Today I’d like to welcome SA YA author, Joanne Macgregor to my blog today. 

I’m pretty excited for today’s post because Joanne not only touches on a subject that is close to my heart and one that is relatable on every level, but Jo’s also generously made up a swag package filled with all sorts of goodies (including a signed copy of Scarred, her latest contemporary YA novel) and is offering one lucky reader the chance to win the entire hamper.

I don’t know about you, but I’ve spent the majority of my teenaged years feeling like I don’t belong.  To me I was the ugly, fat and mostly friendless girl who was socially awkward and generally inept at anything relating to the development of any life skills whatsoever.

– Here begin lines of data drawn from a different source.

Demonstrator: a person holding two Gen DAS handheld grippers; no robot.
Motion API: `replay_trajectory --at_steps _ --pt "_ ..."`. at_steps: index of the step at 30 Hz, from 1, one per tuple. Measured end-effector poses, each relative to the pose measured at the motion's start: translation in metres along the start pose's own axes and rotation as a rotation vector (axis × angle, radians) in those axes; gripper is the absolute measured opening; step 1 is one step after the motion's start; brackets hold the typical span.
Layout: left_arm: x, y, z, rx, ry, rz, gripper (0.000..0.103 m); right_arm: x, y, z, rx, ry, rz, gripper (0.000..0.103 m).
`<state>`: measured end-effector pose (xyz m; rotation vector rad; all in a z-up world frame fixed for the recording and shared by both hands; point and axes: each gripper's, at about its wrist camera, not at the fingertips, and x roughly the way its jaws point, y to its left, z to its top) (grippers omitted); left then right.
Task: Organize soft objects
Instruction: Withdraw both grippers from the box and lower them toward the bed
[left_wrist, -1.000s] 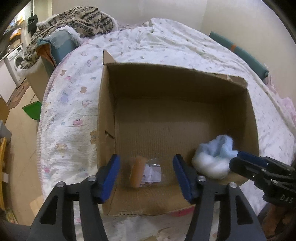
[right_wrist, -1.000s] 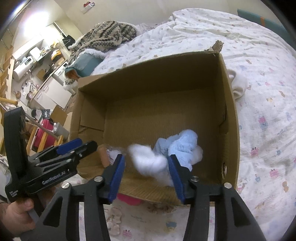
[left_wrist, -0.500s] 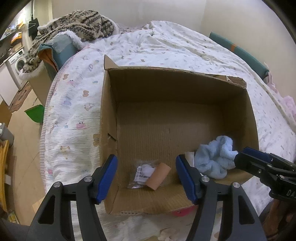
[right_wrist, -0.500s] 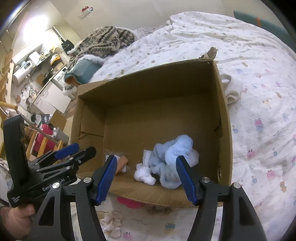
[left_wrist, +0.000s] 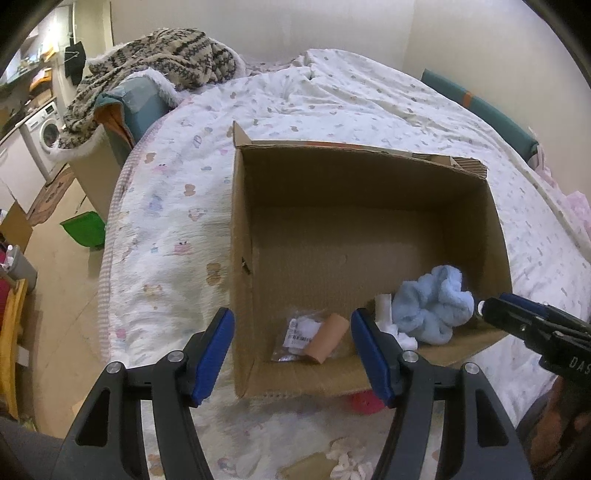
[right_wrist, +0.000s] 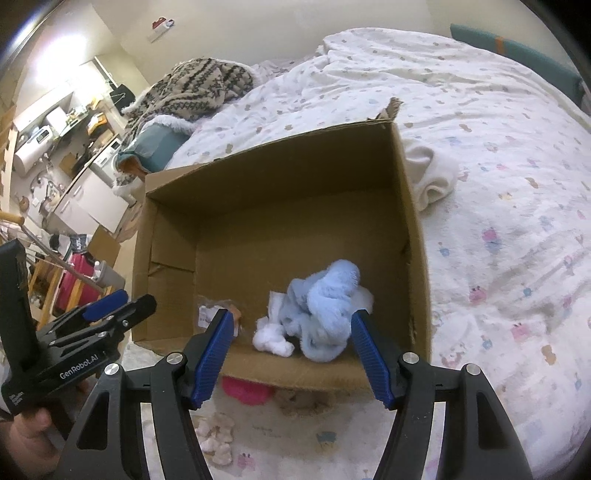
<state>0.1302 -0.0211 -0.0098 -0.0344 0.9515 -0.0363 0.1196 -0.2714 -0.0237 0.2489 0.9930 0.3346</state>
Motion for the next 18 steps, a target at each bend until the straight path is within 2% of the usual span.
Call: replay_trajectory --at_steps 18 --pt "-0.019 0.009 -0.035 -0.038 0.042 0.004 0.063 -0.026 -0.008 -0.029 0.062 -0.005 -0.034 0.07"
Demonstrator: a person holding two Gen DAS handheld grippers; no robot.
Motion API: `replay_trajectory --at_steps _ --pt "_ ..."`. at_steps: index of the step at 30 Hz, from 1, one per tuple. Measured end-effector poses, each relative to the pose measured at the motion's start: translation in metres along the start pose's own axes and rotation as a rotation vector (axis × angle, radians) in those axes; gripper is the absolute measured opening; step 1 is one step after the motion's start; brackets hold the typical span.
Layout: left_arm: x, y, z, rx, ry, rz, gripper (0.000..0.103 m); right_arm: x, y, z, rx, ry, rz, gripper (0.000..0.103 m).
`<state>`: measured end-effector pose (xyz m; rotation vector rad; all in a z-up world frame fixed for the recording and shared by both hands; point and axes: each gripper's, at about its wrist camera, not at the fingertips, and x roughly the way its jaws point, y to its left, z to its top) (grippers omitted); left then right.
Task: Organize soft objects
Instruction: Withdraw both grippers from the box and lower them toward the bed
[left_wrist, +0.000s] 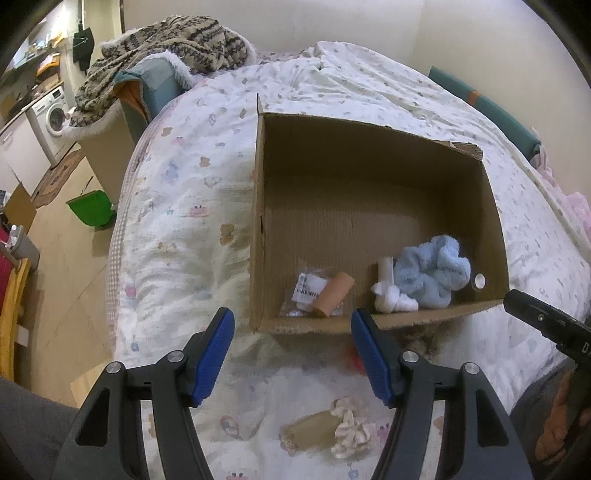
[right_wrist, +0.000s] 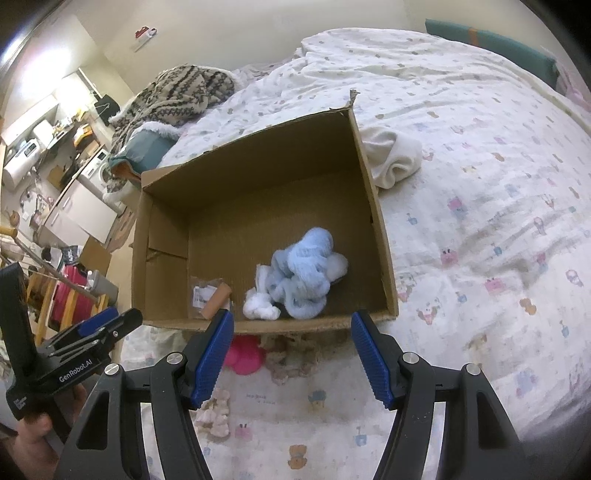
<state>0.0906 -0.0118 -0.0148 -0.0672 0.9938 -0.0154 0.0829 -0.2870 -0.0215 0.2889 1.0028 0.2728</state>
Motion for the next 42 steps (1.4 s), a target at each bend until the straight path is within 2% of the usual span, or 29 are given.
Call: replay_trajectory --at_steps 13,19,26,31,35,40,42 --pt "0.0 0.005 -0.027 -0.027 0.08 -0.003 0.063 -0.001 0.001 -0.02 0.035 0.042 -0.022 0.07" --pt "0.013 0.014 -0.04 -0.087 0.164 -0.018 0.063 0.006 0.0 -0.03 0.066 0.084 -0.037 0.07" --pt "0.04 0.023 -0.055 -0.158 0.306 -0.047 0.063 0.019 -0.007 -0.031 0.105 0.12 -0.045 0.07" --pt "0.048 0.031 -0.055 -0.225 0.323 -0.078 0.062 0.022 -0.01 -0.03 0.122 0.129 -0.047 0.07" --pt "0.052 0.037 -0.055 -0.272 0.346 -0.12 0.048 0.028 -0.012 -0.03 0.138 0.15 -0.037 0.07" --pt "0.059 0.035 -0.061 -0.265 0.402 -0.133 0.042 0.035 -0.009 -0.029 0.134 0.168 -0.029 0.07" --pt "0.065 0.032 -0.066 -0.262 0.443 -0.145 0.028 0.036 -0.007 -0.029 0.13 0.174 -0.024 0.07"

And, truth be told, adulthood hasn’t changed my perception about myself much. I know. I know. We’re so ridiculously cruel to ourselves, aren’t we?

Which is why I’m so glad for the post that Jo’s written today.

Her book, Scarred features a protagonist who is emotionally traumatised after an accident leaves her disfigured, and in today’s post Joanne talks about how many of us feel defined by the crippling voices inside of our heads.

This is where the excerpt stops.